Shafira, salah satu mahasiswa bilang, lewat kampanye ini ia merasa terbantu mempelajari kekerasan berbasis gender yang terjadi dalam keseharian mereka. Ia bahkan mengatakan berbagai isu yang diangkat teman-temannya menyadarkan ia bahwa ada jenis KBGO yang terjadi di tempat yang tak ia duga sebelumnya.
“Isu yang sudah dijabarkan dengan teman-teman membuat aku lebih peduli terhadap lingkungan sekitar. Aku pun menyadari seberapa mudahnya masyarakat melontarkan kalimat negatif tanpa berpikir panjang. Kalimat-kalimat berbahaya yang dapat membahayakan kondisi mental seseorang. Hal ini membuat aku sadar untuk lebih berhati-hati dengan apa yang kita publish di media sosial,” ungkap Shafira.
Tidak hanya Shafira, Sammy, mahasiswa yang dahulu hanya mengetahui KBGO sepintas lalu, merasa kampanye ini penting bagi laki-laki sepertinya, untuk tidak terjerumus ke pemikiran victim-blaming yang sudah ternormalisasi.
“Dulu aku menganggap kebanyakan kasus kekerasaan berbasis gender itu sebagai salah dari korban kekerasan sendiri (victim-blaming). Namun, setelah kampanye ini, aku jadi lebih tahu isu-isu gender yang penting.”

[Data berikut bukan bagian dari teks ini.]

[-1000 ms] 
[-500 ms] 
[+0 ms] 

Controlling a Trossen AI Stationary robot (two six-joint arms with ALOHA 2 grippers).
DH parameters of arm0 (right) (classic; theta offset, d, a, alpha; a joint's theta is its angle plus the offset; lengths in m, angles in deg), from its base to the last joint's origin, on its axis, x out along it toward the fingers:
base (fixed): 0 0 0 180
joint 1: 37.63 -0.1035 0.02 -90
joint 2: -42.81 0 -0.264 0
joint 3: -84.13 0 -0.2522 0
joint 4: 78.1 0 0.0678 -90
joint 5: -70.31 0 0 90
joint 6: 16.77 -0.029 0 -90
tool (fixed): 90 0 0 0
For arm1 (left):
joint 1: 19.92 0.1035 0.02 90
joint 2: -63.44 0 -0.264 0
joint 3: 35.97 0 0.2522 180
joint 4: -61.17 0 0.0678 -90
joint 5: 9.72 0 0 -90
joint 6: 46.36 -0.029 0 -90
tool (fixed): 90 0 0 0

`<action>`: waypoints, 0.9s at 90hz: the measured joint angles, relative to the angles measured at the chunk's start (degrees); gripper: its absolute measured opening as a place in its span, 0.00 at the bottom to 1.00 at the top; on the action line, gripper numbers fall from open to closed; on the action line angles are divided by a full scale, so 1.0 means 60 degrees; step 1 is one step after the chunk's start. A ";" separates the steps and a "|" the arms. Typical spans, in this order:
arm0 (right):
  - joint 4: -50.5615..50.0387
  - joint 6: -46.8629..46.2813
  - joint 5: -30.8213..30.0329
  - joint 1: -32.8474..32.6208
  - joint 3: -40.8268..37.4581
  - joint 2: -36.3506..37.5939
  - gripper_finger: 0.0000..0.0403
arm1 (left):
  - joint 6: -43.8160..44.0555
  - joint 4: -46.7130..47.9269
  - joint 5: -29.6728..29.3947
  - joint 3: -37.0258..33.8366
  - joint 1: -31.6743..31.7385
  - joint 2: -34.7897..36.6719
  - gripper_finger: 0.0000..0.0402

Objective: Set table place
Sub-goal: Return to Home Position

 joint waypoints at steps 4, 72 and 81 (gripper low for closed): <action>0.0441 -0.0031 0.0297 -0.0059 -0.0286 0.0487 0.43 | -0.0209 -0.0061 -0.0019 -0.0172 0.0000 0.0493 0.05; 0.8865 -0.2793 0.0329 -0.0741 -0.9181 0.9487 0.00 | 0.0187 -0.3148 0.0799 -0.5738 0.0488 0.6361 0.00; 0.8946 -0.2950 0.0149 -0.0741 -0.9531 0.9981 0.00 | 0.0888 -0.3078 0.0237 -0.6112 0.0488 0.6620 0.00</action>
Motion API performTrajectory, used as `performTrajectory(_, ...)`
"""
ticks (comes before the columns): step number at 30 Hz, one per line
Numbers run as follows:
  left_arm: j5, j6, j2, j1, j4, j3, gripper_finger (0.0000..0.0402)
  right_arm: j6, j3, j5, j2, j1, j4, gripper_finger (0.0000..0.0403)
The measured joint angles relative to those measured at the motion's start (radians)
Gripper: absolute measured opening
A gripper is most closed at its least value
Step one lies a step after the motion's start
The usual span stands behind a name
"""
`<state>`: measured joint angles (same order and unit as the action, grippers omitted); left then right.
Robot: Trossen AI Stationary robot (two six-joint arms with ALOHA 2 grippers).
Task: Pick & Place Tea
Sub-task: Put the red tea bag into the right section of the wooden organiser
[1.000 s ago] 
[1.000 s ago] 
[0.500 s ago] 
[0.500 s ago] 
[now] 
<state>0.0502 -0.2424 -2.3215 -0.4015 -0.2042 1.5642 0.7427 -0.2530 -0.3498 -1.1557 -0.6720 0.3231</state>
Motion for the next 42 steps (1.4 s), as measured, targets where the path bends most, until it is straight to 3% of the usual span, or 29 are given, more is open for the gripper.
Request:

Dari manfaat yang diterima mahasiswa selama kampanye, Nophie berharap ini bisa jadi hal baik yang dilakukan secara berkelanjutan demi membangun kesadaran bersama. Mengamini Nophie, Indri berharap, kampanye ini bisa menjadi wadah agar semakin banyak mahasiswa punya perspektif gender.
“Dalam memahami berbagai persoalan yang ada dalam perspektif gender ini, mereka menjadi lebih happy dengan diri sendiri. Mereka tidak menjadi pihak yang melanggengkan ketidakadilan gender dan punya lebih banyak kesadaran. Kesadaran ini tidak hanya untuk pada diri mereka tetapi bisa menularkan kepada kelompok yang deket sama mereka dulu dan lain-lain,” pungkasnya.